Children, be they from Lake Forest Academy or Chicago’s inner city
public schools, have one predominant social and intellectual
commonality—the thirst to learn. Bear with me before you look elsewhere, eyes rolling. I didn’t say they had the same
thirst for Shakespeare and trigonometry. But watch any child reach from
its mother’s arms, clutch shiny objects, adventure itself into
impossibly complicated circumstances and then grin at you or howl in
frustration. Blame circumstances or environment, care or neglect,
expectations, nutrition, drugs, or a whole litany of societal ills—but
as for thirst, it’s there for all kids.
Our failure is not to count the grade-point averages, but to quench the thirst.
What is not there for all kids, and you can make a case that it’s not there for any kids, be they wealthy or poor, advantaged or impoverished—is a delivery system for Shakespeare or trigonometry. Today’s youngsters are the product of MTV and the iPod. Our message is the text and theirs is the text-message. Cell-phones are doing a better job of teaching literacy than schools.
The educated will (eventually) read books, because they have learned
the pleasure of reading. But trying to teach European history with required reading assignments is to look through the wrong end of the telescope.
Schlindler’s List. Teach you anything memorable about Hitler and the Jews? Learn anything worthwhile about black America from watching The Color Purple?
Both of them powerful movies, both of them by Steven Spielberg. My own
age takes me back to a poignant memory of our American Civil War I
still carry from watching Gone With the Wind.
I can but wonder if Spielberg (or his like) wouldn’t be able to dramatize the world of triangles that is trigonometry and make it—if not number one on my Hit Parade—at least understandable and interesting because it was
understood. The world is a fascinating place, full of absorbing events
and captivating people—chock-a-block intrigue and opportunity. Kids know about what is interesting to them, precisely because it is interesting to them.
Britney Spears and the principles of flight—on an equal footing at last.
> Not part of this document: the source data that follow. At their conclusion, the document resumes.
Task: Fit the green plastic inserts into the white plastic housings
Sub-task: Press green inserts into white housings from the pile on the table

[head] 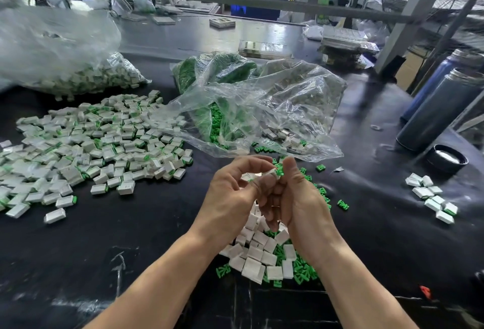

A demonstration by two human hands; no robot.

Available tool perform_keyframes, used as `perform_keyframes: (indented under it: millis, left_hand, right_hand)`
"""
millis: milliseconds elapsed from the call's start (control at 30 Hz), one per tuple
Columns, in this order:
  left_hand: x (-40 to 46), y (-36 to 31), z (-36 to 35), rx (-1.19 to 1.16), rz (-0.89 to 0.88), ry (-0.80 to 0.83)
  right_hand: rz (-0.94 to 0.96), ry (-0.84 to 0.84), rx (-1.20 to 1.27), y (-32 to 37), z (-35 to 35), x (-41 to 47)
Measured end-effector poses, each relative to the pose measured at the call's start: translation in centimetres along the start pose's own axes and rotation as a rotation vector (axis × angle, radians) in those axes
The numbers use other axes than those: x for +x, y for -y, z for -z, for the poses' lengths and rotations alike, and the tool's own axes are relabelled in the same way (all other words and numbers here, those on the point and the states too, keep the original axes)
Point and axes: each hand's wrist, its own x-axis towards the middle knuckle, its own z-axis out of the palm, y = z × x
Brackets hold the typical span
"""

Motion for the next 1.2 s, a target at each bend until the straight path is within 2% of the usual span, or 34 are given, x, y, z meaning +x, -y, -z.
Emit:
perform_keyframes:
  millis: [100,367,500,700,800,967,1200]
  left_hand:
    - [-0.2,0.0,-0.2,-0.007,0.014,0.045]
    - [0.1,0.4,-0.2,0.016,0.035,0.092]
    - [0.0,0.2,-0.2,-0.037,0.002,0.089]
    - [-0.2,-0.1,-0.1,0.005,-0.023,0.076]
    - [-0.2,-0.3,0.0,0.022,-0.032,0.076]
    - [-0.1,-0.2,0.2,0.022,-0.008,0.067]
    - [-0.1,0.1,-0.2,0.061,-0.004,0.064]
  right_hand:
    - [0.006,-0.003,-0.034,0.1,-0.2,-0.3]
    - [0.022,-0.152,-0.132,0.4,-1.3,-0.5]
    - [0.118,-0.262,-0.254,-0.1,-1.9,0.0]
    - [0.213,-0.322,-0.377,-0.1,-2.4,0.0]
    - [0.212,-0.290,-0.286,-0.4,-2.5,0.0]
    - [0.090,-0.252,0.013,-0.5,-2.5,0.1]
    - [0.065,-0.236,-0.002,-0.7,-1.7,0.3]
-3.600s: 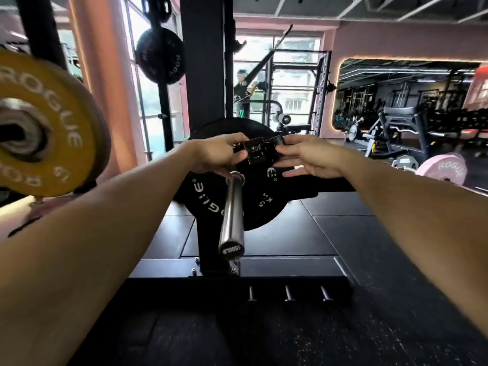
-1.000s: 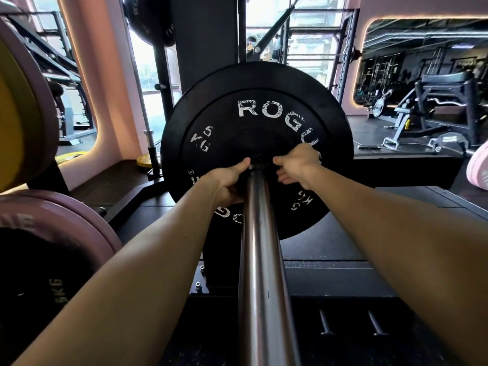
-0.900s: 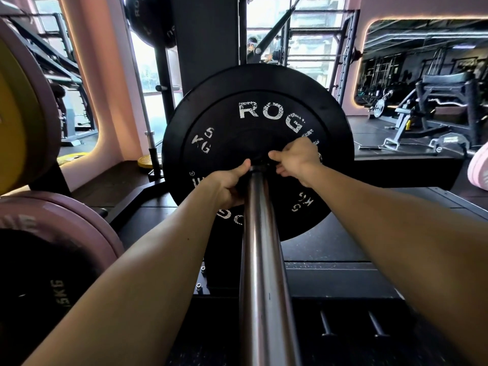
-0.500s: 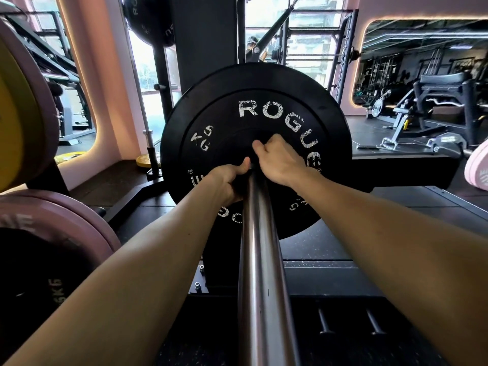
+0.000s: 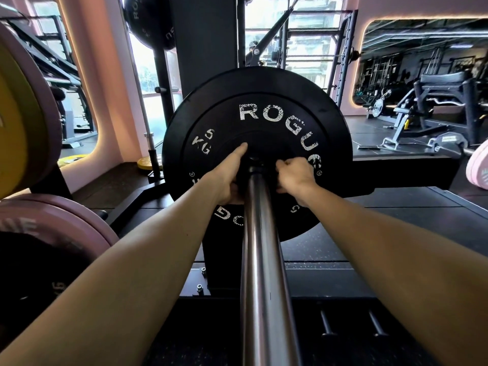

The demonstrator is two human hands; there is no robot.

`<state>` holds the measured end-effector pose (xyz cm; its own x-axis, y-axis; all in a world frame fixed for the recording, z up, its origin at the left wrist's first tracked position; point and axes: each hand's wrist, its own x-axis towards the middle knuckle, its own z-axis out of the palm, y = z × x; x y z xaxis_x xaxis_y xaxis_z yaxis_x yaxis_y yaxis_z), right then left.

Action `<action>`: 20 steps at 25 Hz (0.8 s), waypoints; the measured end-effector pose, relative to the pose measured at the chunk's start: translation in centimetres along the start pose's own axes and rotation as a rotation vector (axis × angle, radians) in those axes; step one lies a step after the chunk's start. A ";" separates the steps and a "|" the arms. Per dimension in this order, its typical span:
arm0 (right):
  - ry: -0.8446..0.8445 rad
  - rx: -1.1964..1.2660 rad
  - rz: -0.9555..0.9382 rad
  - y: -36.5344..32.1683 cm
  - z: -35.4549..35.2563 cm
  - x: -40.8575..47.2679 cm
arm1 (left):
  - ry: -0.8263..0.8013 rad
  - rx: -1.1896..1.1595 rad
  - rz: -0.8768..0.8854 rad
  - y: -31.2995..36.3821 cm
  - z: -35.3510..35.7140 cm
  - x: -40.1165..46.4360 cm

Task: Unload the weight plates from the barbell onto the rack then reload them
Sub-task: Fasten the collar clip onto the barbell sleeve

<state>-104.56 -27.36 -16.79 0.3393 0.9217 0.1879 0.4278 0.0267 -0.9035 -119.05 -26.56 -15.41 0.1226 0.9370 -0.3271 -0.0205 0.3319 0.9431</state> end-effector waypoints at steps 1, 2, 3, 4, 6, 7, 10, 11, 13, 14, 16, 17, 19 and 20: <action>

If you ever had access to the engine room of a ship or the press
room of a major newspaper, I hope you were lucky enough to have a kid
along. Both places are indescribably dry and uninteresting in written
description and more fun than Disneyland to actually visit.
The process by which education is driven down our throats
hasn’t changed in a couple hundred years. Yet the way in which
advertising and entertainment dominates our everyday choices and
decisions tells me there’s something amiss beyond our ability to count
the dead on the national battlefield of schools.
Everyone involved with education, from the President of the United
States to the newest hired teacher, is motivated to cover their ass.
We’ve been lied to, that there is not enough money, classrooms are out
of control and the scorecard is the meaning, rather than the game. The result doesn’t begin to be measureable by national test scores.
Flogging its stance in favor of national tests, the Post asks

reading in the third grade be the same in Mississippi as in Maryland?
Even more urgent, given the competition the United States faces in a
global economy, shouldn’t an eighth-grader from Georgia or Pennsylvania
have the same math skills as any counterpart in Singapore or Denmark?

Maybe the better question is, shouldn’t an eighth-grader from Georgia
or Pennsylvania be motivated to learn and retain scholastic skills by
the preferred (and obvious) methods of what everyone likes to describe
as the information age? A society should hardly hold less effective standards in the education of its children than it allocates to the advertising of iPods or the next blockbuster movie.
They are—after all–aimed at the same audience.